Generative AI models are designed to create new content, unlike predictive AI models which can forecast outcomes, whether that’s weather, stock market trends or cybersecurity threats. Both types of AI require volumes of data to produce output. A GenAI model can create articles, speeches, summaries of technical data, new product designs, and marketing collateral. According to Gartner, 30% of all outbound marketing messages from large organizations will be written by GenAI by 2025, compared to just 2% in 2022.
Generative AI is currently (or will soon be) embedded in a wide range of enterprise applications in customer service, equipment maintenance, procurement and supply chain, code production and documentation, and of course, IT security.
BlackBerry vice president of product and technical marketing, Paul Zimski, notes, “Being competitive as an MSSP is all about delivering superlative customer outcomes downstream while constantly looking for ways to be more efficient operationally.
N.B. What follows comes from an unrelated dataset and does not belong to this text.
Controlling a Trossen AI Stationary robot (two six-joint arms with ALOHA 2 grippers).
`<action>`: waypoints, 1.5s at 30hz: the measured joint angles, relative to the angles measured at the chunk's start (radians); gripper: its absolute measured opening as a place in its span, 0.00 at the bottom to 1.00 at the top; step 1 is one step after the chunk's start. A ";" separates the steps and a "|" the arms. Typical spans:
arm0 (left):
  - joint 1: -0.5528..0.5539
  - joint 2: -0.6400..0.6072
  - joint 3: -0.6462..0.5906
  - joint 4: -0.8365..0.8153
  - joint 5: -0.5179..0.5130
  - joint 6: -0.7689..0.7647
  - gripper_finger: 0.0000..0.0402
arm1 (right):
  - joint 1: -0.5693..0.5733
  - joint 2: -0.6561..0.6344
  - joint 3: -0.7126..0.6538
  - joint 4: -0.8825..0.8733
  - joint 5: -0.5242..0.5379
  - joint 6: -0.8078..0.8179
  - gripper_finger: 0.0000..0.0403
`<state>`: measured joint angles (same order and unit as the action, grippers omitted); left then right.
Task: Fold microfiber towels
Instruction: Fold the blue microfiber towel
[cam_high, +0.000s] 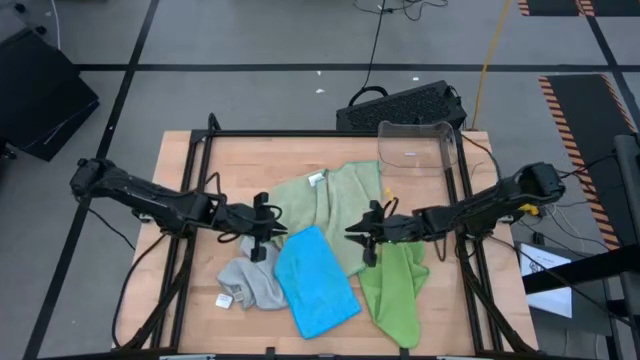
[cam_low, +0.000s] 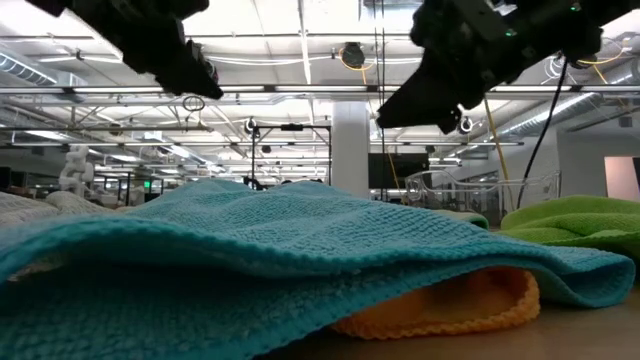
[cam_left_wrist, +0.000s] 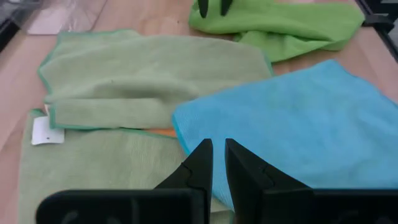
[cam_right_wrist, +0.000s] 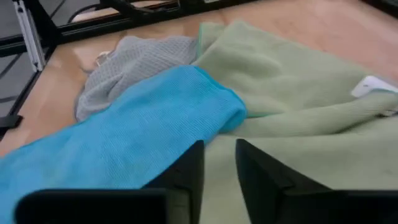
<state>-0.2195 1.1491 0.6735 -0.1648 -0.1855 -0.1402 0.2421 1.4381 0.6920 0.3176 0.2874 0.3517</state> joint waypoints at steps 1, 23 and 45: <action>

Both generative and predictive AI models have a lot to offer in this endeavor. While GenAI is getting a lot of hype as it should, it’s important to understand how your MSSP can leverage specific use cases and convey value delivered to clients.”
MSSPs should consider whether generative AI could be useful in these areas:
- Supply chain analysis. The Deloitte AI Institute, in its report “The Generative AI Dossier” observed that supply chain managers can use generative AI to sift through information on their company’s partners, weather forecasts, shipping routes, warehouse locations, seasonal demand patterns and other factors to identify inefficiencies or problems and suggest changes.
- Programming and documentation. Reviewing code, suggesting coding, and writing drafts of documentation are all tasks that a GenAI model can be trained to do. The Deloitte report notes that GenAI can identify important code blocks and add comments and write code summaries to help other developers. That, in turn, can speed up development and enable programmers to be more productive. GitHub CoPilot, which assists programmers with coding suggestions and advice, is a good example.
- Customer service. We already see GenAI being used in customer service chatbots, but it can also be trained to advise customer support reps and help desk technicians, by quickly identifying past resolutions to similar problems, offering options for resolution based on corporate policies or drafting summaries of calls.
- Maintenance support. Network and equipment maintenance engineers may need more technical information than they can carry with them. A GenAI support model could retrieve relevant information, create a summary of the problem, and make recommendations. Such assistance can help engineers work faster, without having to go reference documents or involve other staff.
- Sustainability goals. Large companies that report on their sustainability programs, such as reducing emissions and waste can use AI to help identify the best tactics for improving sustainability and to even draft sustainability plans. By 2030, AI could help reduce global CO2 emissions by 5-15% according to the Boston Consulting Group (BCG). (AI models themselves consume large amounts of energy—a problem that AI itself, hopefully, will resolve in the future.)
- IT security support. IDC’s research director for security, Michelle Abraham, observed in her blog that generative AI can be used to automate repetitive security tasks, provide context for security alerts, write playbooks for common scenarios, and reverse engineer malware. BlackBerry recently unveiled a GenAI-powered assistant for security operations centers (SOC) that provides cyberthreat analysis and suggestions to help staff solve problems and mitigate threats faster. That can offer relief to under-staffed security teams and give SOC employees more time to devote to other projects.
Of course, the AI community will have to address concerns over accuracy with generative AI before it can be trusted to operate without human oversight. Recent media reports of AI-enabled apps creating articles with fake data or court briefs referencing non-existent legal cases decrease the trust that end-users have in AI products. However, generative AI models will likely become more accurate over time, increasing consumer trust.
It’s still the early days for generative AI, but already many enterprises are using generative AI in their operations. One-third of all respondents to McKinsey’s survey The State of AI in 2023: Generative AI’s Breakout Year, say their organizations are already regularly using generative AI for at least one function. MSSPs should closely evaluate how they might leverage generative AI to help them be more efficient and productive, and to give more value to their customers.